Con el tiempo, la niña ha desarrollado una discreta sabiduría en el trato con sus padres. Alterna comportamientos y actitudes según la compañía: más vivaz y sociable, también más nerviosa, con la madre; pensativa y relajada y hasta acomodaticia con el padre. Percibe un cambio en el aire, otra inflexión de voz, otras palabras, y rápidamente se incorpora al carril que tiene previsto y que conoce bien de otras veces. El padre ha creído percibir incluso cierto agrado en su manera de afrontar el cambio, como si esta duplicidad la permitiera vivir con más fluidez, previniera el aburrimiento o la monotonía. La niña descansa de su padre en compañía de su madre, y viceversa. Descansa, se aleja, toma perspectiva y conoce quién es quién. Así también se va conociendo ella, en el trato alternado y sucesivo con unos padres que advierten y disfrutan del cambio, como si en esta capacidad de adaptación de su hija cifraran la intensidad del amor de ella, la naturaleza y alcance de su afecto. (Hay también, desde luego, una dimensión narcisista en este disfrute; lo saben, son incluso tan conscientes de su existencia que pueden desterrarla a un segundo plano.)
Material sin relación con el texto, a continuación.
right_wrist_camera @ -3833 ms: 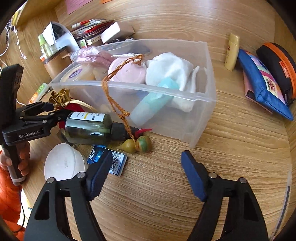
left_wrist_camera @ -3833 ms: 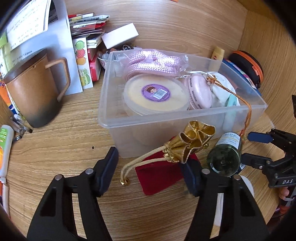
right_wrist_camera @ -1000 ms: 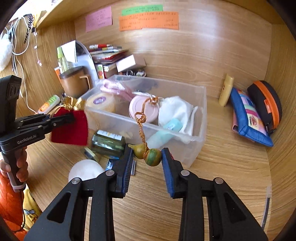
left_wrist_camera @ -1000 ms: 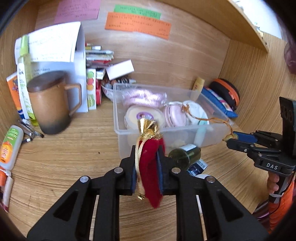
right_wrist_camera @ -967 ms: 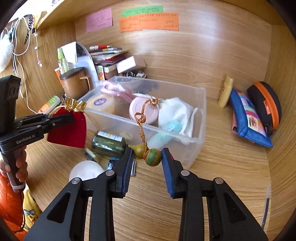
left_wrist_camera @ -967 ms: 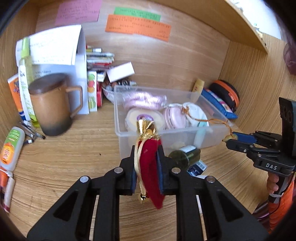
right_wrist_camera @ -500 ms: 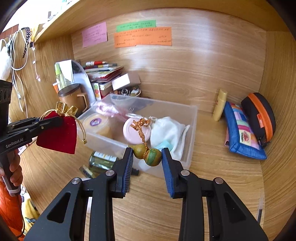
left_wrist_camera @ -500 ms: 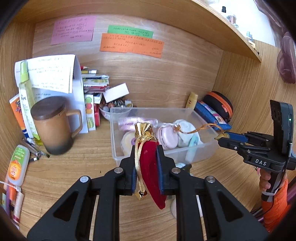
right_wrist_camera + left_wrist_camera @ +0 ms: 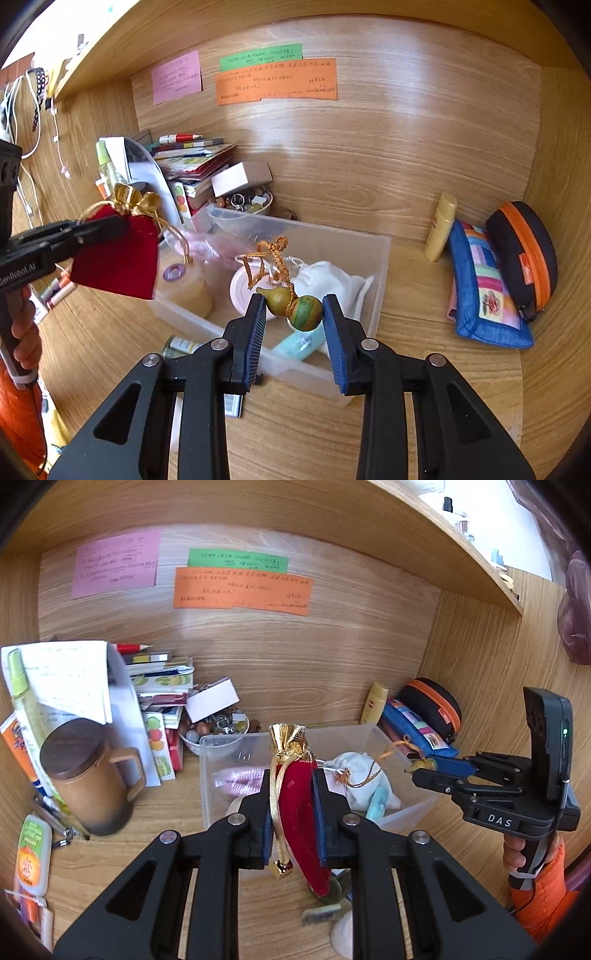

Acostumbrado a llevarla desde pequeña al parque, el padre observa con aprensión que la niña ha empezado a ignorar la zona de juegos; incluso los rechaza abiertamente cuando él, temeroso de contagiarle ese virus de la soledad que tanto daño le ha hecho, la anima a subirse al columpio o a trepar con otros niños por una torre hecha de cuerdas y plataformas de plástico y hierro que han dado en llamar «la jaula de los pájaros». Prefiere pasear, dice ella. Acercarse hasta una zona del parque que bautizaron hace meses como «el jardín japonés», un nombre que la niña repite con gusto, como un conjuro o una contraseña: un breve parche de tierra poblado por arces, bambúes y sauces llorones, rodeado por un arroyo que solo puede cruzarse gracias a dos gráciles puentes de madera donde siempre hay gente reclinada, fumando y charlando o simplemente viendo pasar el agua borrosa en silencio. Así que caminan y hablan (las historias de la niña son una infinita concatenación de anécdotas escolares que él oye como de lejos, asintiendo sin comprometerse, preguntando cuando siente que debe hacerlo) y los pasos compartidos son en sí mismos un juego con reglas que no por tácitas son menos inflexibles. Ella sabe que caminar por el parque es uno de los placeres de su padre y se adapta a él, le complace y aprende a encontrar placer en esa complacencia. Él se asusta, avergonzado por esta respuesta sumisa, y finge una jovialidad que al final se vuelve genuina e invade cada nervio, cada poro de su piel. Él mismo se sorprende de la rapidez con que su sangre cobra otro brillo, otra soltura, como si le indicara a su dueño un camino que pocas veces ha emprendido: la disciplina de la alegría, la voluntad de gozo como preludio de una visión más ligera, más luminosa; la felicidad transformada en una meta deportiva.
Pasado el jardín japonés, caminan sin rumbo, cogidos de la mano, alternando el silencio y la charla cómplice sobre lo que van encontrando a su paso: los perros que se husmean mutuamente, el grupo de practicantes de Tai Chi, la familia de gemelos idénticos, el joven que lee el periódico con actitud displicente y al mismo tiempo defensiva, esgrimiendo las páginas abiertas como un escudo. De vez en cuando, él la mira de reojo: el óvalo del rostro, la sombra del bozo en los rasgos suaves y formados, la expresión confiada, la absoluta seguridad en sí misma que fluye de la mano enlazada a su mano. Sus miedos son infundados, se dice, ella no resiente esta soledad de dos que parece una simple prolongación de la suya propia, tan maniática, tan llena de reservas y silencios difíciles. Lo haría, tal vez, si no tuviera con qué compararla, si no pudiera alejarse de su padre y vivir en el aire más ligero, también más frívolo y salubre, de su madre. La separación se le aparece entonces como un estado no del todo indeseable, al menos para la niña. Una forma de ganar elasticidad y también de no ahogarse en las atmósferas de dos seres tan rotundos, tan ellos mismos, como son sus padres. Aprieta ligeramente la mano de la niña y mira a otro lado, para esconder la mueca de su rostro. Le dice: ven, vamos a tomar algo.